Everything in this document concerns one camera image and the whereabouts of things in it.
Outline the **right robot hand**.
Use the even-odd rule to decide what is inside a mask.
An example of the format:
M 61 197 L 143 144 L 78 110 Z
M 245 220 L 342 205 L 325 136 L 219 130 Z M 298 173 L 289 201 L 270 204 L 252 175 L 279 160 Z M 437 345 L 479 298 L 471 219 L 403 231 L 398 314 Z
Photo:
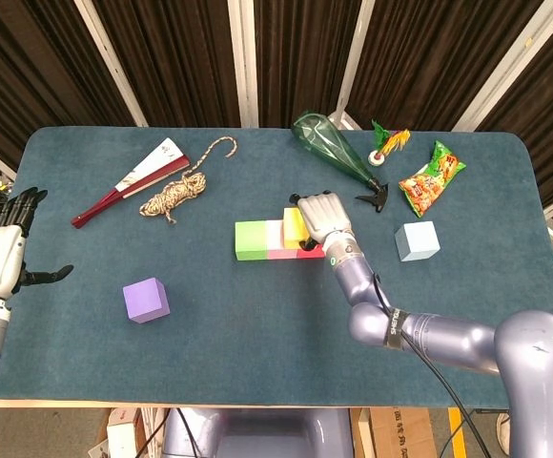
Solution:
M 299 244 L 302 250 L 311 251 L 324 244 L 327 250 L 337 240 L 355 238 L 351 221 L 337 194 L 330 191 L 308 197 L 291 194 L 289 200 L 298 208 L 309 233 L 307 240 Z

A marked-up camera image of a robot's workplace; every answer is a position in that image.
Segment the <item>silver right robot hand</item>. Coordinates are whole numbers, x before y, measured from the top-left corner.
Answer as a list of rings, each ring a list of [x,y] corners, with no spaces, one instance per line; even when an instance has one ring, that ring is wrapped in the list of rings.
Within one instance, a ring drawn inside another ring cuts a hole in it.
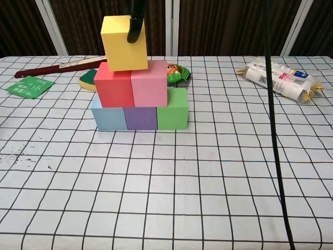
[[[133,44],[139,38],[144,21],[145,5],[145,0],[129,1],[130,27],[127,34],[128,43]]]

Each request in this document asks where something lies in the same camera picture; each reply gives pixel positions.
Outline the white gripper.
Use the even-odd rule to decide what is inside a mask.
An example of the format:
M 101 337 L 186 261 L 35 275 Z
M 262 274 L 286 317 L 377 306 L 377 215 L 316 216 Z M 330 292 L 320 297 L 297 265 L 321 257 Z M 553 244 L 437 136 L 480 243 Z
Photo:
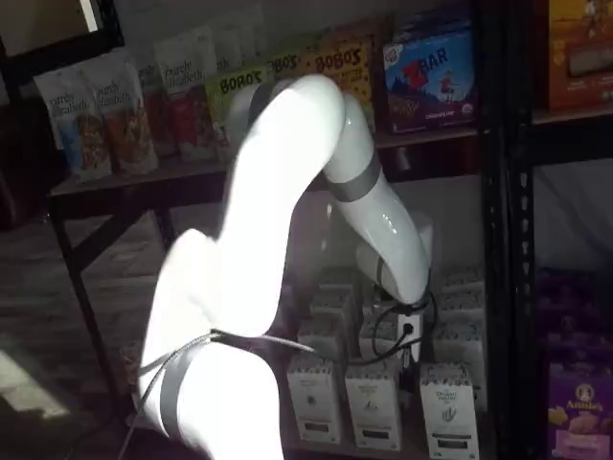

Exercise instructions
Give back the records word for word. Start at the first line, end at the line containing "M 61 197 L 143 144 L 78 110 Z", and include both.

Answer
Everything in this document concerns one camera image and the whereabouts of things in it.
Outline the **right robot hand**.
Use the even-odd rule to decide what is inside a mask.
An example of the format:
M 61 197 L 143 144 L 78 110 Z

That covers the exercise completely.